To me, it doesn't make sense to dump everything into one big table, but I can't figure out what's the best way to break it down either. Keep in mind that the only data I have, is what comes in for that minute. The daily averages I have to calculate myself (later.) But I can't see one large table being very effective when it comes to calculating that stuff.

So, how should I break the tables down? Create a new table every day (20061219_data, 20061220_data, etc.) and insert all the values in it? Or, break it down per values (temp_table, humidity_table, etc.) and insert daily data in them?


(This question doesn't pertain to PHP but to database techniques; you may get better and more friendly advice on a MySQL list.)

I'm curious, why doesn't it make sense to you to keep all the data in one big table?

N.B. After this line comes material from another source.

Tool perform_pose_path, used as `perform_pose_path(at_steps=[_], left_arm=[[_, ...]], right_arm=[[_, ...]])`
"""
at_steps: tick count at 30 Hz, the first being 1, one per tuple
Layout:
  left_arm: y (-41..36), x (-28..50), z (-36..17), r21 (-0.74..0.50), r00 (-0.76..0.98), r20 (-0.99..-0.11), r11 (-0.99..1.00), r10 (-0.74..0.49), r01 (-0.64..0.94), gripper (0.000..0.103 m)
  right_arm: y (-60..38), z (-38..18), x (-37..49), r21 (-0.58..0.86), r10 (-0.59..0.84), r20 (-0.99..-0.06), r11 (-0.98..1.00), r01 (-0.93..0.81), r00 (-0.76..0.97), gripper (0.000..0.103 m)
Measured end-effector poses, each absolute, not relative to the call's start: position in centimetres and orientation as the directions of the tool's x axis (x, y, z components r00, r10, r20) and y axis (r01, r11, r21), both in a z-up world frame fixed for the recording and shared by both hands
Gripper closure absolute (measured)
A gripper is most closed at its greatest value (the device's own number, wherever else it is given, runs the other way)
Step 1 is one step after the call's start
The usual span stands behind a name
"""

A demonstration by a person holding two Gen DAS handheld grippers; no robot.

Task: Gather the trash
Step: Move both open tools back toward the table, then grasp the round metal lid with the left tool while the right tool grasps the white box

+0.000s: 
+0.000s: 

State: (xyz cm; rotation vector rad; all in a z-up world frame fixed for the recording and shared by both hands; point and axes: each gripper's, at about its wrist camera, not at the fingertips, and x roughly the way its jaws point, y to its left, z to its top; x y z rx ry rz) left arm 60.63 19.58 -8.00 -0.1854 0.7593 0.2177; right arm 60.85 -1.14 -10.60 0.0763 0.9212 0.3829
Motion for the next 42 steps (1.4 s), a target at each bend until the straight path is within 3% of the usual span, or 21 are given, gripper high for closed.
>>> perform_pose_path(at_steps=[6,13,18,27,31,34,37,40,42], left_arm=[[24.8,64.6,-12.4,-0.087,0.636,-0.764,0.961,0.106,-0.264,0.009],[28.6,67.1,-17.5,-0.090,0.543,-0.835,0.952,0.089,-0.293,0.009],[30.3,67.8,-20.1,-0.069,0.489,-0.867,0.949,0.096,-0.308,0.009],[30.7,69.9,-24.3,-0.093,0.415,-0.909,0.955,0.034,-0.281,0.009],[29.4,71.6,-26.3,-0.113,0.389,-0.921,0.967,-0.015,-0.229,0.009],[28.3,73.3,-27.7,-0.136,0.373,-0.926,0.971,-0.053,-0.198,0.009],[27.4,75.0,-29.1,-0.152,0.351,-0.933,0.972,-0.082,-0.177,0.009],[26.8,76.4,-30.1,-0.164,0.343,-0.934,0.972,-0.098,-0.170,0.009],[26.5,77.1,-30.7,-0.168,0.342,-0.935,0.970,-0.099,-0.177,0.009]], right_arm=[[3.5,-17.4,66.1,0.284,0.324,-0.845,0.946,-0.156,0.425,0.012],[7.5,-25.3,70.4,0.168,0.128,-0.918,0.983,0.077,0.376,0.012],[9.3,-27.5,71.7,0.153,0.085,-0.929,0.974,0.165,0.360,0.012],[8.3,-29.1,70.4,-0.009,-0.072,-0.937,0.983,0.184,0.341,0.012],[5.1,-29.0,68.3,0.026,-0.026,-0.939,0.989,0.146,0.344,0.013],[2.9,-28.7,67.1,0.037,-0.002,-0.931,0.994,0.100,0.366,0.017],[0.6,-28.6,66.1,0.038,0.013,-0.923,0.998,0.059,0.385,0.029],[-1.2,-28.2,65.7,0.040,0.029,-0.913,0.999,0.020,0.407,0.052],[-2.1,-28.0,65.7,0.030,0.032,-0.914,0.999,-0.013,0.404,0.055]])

MySQL is certainly robust enough to keep a whack of data together. Only when table size becomes problem, say with the practicality of backup or the speed of queries or the size of the hard drive, do you need to worry about breaking it down into smaller chunks. But every database has its limits and you're smart to decide up front how to split it up.

A major factor in how you choose to store your data should be how it will be used. What kinds of queries will be most common? What time-spans do they cover? Do they usually interrogate just one parameter, e.g. either temperature or humidity but not both, or do they often query two or more parameters in search of correlations?

Without knowing more, my first tendency would be to keep all the data in a single table. One table would actually occupy less disk space than splitting the data into parallel tables because some fields would need to be duplicated in every table (timestamp, record id, perhaps location, etc.). I might choose to split the data into one table per year for ease of backup and archiving. Another approach is to allow up to 5 or 10 years of data accumulate in a single table, then archive (copy out & delete) the oldest year's data every year to keep the table size manageable.

The daily averages I have to calculate myself (later.) But I can't see one large table being very effective when it comes to calculating that stuff.

I believe it will be more efficient to calculate averages from a single table than from multiple tables. In both cases the database engine has to select the same fields to calculate the averages, but if the data is split into separate tables the engine will have to select from each table separately before compiling them.